# Packing and Crating > Packing Materials and Techniques >  Pro tips for making clean cuts on big archival tubes.

## annajeanconstance

Hello Forum People,

I very recently moved jobs from a moderate sized fine art museum to a regional conservation center.  The museum I worked at had a decent shop set up and we were able to cut cardboard tubes on our shop equipment very nicely.  Here in the conservation center I am limited to hand tools, a circular saw, dremel saw max and a good stock of utility knives. 

I am wondering if anyone has any good methods for making good, clean and tidy cuts on big archival tube stock which we use to house all sorts of works on paper here at the Conservation Center.

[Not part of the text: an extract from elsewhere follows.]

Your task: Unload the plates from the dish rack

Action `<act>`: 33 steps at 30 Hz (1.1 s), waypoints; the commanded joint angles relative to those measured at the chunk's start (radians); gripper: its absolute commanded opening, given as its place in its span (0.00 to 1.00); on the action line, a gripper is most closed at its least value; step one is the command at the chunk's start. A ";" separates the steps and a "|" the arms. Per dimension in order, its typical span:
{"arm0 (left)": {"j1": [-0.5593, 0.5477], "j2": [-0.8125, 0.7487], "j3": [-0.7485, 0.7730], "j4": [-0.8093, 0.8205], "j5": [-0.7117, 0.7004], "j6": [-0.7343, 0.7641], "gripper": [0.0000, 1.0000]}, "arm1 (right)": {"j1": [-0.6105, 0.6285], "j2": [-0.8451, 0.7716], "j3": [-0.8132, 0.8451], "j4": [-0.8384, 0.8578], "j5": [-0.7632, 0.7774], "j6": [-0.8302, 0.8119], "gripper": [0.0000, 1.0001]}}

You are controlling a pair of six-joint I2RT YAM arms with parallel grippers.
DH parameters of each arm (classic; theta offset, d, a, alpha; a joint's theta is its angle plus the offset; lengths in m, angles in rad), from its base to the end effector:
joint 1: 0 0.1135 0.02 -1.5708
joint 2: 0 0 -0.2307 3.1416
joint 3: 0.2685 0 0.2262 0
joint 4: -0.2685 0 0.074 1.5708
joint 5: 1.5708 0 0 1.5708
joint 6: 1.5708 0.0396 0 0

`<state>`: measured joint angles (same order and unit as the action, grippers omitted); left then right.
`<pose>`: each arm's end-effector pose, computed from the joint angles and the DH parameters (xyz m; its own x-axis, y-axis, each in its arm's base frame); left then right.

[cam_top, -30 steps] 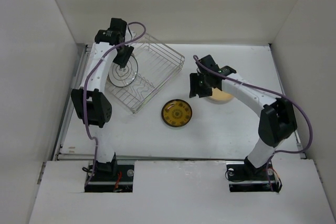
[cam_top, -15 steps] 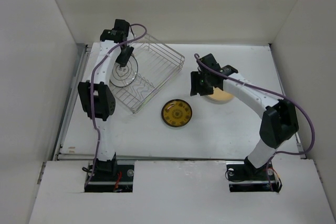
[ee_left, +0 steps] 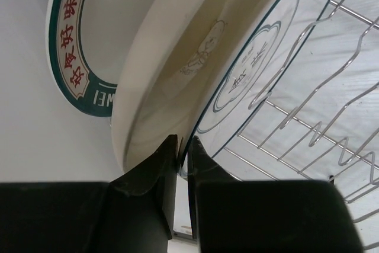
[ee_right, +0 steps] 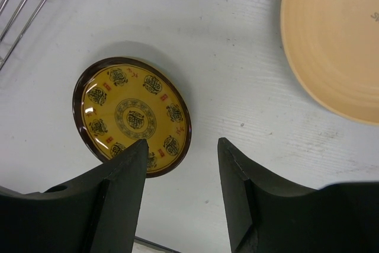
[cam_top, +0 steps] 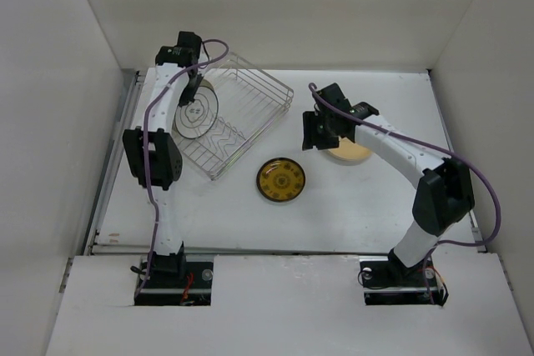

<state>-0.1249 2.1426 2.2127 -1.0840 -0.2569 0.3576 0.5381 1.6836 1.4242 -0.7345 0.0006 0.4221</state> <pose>0.4156 -0.0420 0.2873 -0.7935 0.4408 -0.4196 0.2829 0.8776 0.3870 0.2869 0.1712 0.2496 -0.8664 -0.0400 -0.4978 -0.1724 0.9595 0.2230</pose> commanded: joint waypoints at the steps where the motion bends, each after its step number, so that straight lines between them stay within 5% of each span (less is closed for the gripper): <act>1: -0.002 -0.099 0.031 -0.008 -0.018 -0.034 0.00 | 0.008 -0.027 0.041 -0.011 0.015 -0.002 0.57; 13: -0.055 -0.365 0.059 0.013 0.105 -0.031 0.00 | 0.008 -0.070 0.140 -0.040 -0.016 0.027 0.57; 15: -0.055 -0.383 0.068 0.000 0.171 -0.045 0.00 | 0.008 -0.087 0.153 -0.029 -0.045 0.036 0.59; 21: -0.073 -0.403 0.062 -0.161 0.587 -0.017 0.00 | 0.008 -0.192 0.098 0.197 -0.214 0.046 0.95; 25: -0.096 -0.394 0.002 -0.248 0.827 0.073 0.00 | 0.008 -0.203 0.047 0.316 -0.321 0.046 0.97; 33: -0.163 -0.375 -0.025 -0.355 0.993 0.207 0.00 | 0.008 -0.194 -0.036 0.464 -0.399 0.046 0.97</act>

Your input is greatly appreciated.

-Annajean Hamel

----------


## T. Ashley McGrew

Wish I had a good answer for this one. The one thing about cutting tubes is at least if the blade is doing the primary cut going into the tube the then that outside surface will be clean. That is why you get a cleaner, square cut when you spin the tube either on the fence of a radial arm saw or chop box or crosswise on a table saw. No matter what though even with a super duper blade you will have some fuzz that needs to be cleaned up. 
Without a table saw or chop box I would be tempted to clamp four 4-wheel dollies upside down on a work table so that they can be placed in such a way as to be able to spin the tube maintaining a consistent angle. That way you would at least be guaranteed a square cut and, if spinning the tube into the cut, get minimal blow out using your circular saw. Sounds like something I might try if I was doing multiple tubes but not worth it for one I don't think. For one offs I have just wrapped tape (super low tack) around the tubes and hand cut with whatever (jigsaw, handsaw, etc...) and then had to spend a bunch of time cleaning it up. Good luck! Please let us know what you come up with! 
Cheers 
Ashley

----------


## nkitch

I've had good luck using low tack blue tape to mark off a square cut on the tube, then cutting with a jigsaw using the finest blade I was able to find. I use a variable speed jigsaw and keep the speed setting fairly slow and apply minimal pressure. Once the cut is done I use a palm router with a 1/8" roundover bit to clean the burr off the cut. It should look like a factory edge if you take your time.

----------